WHAT YOU WILL DO
Once the line with "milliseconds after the" is found in the entries below, print it and each following line exactly, stopping after the line with "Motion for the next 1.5"; print nothing else.

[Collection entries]

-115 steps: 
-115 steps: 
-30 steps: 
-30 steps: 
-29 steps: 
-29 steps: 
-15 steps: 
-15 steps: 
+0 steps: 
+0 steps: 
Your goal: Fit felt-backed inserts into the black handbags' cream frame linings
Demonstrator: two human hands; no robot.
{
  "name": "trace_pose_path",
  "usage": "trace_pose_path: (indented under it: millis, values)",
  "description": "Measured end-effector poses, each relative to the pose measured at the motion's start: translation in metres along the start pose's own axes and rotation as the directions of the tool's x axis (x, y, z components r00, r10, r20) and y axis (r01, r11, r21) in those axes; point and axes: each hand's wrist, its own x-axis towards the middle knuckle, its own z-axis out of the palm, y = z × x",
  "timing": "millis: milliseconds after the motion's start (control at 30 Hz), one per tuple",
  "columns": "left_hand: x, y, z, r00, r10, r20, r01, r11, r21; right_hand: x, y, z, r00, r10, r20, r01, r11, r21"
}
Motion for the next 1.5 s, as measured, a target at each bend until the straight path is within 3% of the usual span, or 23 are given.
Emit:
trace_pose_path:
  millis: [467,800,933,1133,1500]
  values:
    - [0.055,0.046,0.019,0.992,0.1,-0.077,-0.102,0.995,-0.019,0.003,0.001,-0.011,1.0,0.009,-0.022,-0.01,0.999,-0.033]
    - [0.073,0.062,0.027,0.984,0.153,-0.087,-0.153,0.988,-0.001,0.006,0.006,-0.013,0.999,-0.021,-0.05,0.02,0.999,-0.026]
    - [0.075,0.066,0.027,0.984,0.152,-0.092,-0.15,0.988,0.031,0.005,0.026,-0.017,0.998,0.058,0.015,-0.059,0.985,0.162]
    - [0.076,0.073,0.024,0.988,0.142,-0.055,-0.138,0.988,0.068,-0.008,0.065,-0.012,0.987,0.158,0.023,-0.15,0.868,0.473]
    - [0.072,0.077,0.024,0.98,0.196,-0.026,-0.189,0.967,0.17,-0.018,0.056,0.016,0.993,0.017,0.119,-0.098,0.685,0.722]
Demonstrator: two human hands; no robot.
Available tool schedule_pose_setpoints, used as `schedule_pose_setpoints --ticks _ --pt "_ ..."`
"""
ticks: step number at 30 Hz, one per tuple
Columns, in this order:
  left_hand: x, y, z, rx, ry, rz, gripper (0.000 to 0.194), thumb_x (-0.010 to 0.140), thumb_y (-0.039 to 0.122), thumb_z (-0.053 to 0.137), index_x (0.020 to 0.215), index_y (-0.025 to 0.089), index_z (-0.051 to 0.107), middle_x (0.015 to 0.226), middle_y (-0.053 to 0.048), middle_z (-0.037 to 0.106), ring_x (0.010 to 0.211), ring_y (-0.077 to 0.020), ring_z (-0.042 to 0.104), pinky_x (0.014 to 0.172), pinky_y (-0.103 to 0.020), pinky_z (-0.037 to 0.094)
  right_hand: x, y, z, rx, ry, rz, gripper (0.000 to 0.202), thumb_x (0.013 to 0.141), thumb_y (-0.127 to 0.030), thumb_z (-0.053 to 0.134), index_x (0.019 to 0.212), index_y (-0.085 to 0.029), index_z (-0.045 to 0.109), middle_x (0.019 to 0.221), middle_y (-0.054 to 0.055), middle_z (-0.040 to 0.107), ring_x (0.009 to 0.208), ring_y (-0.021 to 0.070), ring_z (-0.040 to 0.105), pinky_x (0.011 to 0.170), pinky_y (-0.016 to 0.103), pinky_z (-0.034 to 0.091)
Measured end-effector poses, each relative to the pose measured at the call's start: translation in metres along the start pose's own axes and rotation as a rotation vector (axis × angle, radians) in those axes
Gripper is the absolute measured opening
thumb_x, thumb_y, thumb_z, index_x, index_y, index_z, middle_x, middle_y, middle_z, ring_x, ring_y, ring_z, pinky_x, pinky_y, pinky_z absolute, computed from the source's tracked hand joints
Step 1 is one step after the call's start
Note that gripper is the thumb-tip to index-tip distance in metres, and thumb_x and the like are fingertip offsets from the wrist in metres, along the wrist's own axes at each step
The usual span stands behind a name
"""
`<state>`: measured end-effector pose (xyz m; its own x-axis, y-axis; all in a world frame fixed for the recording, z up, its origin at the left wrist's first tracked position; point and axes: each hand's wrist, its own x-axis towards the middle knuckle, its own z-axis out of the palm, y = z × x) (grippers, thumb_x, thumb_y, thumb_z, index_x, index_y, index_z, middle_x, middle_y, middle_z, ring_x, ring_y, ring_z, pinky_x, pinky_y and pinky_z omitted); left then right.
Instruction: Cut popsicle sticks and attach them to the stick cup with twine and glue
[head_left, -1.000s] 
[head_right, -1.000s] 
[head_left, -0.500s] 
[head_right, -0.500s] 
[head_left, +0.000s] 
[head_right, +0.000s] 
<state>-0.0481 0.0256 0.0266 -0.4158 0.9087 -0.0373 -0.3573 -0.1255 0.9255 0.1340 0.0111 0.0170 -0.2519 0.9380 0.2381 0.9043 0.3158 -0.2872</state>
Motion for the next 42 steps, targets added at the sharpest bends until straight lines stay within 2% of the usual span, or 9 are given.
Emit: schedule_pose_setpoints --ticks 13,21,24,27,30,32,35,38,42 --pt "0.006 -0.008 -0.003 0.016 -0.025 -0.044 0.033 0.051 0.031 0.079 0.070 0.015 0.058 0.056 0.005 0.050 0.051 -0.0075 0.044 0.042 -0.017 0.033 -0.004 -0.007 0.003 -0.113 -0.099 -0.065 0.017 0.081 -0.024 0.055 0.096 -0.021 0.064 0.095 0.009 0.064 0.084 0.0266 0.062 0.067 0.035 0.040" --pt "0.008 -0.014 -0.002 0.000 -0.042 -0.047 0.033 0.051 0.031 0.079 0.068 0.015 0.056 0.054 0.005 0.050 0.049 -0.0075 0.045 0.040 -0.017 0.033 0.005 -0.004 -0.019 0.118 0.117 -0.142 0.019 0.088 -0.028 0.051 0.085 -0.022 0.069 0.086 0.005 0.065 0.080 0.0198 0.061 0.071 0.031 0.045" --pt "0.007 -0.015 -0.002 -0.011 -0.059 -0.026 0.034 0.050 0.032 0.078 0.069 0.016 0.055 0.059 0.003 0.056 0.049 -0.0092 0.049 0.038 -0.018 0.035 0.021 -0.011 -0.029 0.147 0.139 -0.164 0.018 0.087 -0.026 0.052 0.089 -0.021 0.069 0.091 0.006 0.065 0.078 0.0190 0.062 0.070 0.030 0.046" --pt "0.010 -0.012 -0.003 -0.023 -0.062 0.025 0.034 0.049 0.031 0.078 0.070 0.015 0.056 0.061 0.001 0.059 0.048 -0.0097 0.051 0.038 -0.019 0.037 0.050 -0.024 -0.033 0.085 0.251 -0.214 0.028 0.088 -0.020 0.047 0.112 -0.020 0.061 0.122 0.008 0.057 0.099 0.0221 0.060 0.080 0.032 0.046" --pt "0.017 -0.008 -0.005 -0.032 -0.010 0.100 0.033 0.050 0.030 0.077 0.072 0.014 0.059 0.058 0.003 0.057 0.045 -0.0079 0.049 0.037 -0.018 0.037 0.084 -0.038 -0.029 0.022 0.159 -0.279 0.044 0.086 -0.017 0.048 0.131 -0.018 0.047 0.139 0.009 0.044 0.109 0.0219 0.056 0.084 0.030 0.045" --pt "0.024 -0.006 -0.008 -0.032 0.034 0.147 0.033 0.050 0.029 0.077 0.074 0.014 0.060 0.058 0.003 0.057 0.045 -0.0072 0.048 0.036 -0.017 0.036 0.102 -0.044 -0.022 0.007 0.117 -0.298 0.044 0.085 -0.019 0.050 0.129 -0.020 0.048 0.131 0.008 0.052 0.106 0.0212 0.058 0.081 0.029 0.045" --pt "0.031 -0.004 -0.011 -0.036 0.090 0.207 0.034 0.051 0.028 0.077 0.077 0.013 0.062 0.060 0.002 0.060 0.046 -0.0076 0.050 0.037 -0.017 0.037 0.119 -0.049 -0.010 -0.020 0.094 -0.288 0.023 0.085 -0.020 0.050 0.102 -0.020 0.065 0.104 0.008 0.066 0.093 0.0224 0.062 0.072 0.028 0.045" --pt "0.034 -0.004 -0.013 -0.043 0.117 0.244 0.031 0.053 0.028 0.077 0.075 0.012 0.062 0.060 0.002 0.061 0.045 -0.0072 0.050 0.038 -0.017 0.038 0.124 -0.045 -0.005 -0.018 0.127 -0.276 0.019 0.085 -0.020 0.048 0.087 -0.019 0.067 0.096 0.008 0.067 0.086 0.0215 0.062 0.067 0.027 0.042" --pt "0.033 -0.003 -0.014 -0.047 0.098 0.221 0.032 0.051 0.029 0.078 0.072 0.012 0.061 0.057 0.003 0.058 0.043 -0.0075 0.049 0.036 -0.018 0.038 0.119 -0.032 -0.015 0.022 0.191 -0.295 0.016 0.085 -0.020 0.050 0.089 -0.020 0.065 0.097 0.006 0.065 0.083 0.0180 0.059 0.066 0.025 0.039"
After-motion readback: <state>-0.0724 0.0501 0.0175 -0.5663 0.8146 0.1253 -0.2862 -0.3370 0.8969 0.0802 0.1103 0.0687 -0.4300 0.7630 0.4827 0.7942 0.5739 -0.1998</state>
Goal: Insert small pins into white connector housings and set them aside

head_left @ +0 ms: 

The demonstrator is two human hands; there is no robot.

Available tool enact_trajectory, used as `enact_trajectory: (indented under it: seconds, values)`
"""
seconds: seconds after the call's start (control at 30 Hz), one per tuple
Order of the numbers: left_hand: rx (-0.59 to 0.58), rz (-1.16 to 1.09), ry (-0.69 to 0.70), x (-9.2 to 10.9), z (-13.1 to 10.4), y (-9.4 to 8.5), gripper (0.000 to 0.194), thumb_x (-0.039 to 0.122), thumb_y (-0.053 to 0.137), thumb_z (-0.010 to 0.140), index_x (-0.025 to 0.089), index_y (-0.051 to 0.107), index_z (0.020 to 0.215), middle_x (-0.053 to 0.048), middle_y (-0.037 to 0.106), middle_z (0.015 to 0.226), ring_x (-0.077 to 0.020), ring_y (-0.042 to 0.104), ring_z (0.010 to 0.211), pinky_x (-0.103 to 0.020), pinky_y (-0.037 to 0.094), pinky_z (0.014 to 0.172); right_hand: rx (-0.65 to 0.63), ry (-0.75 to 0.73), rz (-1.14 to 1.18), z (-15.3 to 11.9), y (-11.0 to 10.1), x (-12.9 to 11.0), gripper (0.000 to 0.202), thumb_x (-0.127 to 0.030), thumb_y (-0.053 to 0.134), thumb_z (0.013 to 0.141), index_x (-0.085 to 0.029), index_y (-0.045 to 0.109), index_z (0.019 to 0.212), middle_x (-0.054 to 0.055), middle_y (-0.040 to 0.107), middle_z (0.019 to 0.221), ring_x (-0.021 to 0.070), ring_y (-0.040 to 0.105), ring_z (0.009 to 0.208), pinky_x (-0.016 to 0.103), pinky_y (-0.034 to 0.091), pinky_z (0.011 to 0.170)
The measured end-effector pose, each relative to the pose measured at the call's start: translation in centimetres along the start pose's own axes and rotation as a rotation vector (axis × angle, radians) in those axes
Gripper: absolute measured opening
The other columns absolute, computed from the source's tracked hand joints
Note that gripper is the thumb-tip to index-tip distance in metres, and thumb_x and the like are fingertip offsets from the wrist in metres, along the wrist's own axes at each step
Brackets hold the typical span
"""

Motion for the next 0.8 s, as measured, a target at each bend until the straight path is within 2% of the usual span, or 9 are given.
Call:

ANSWER TO THE EXERCISE
  "timing": "millis: milliseconds after the motion's start (control at 30 Hz), one per tuple",
  "columns": "left_hand: x, y, z, r00, r10, r20, r01, r11, r21; right_hand: x, y, z, r00, r10, r20, r01, r11, r21"
}
Motion for the next 1.5 s, as measured, a target at each bend until the straight path is within 3% of the usual span, or 23 are given.

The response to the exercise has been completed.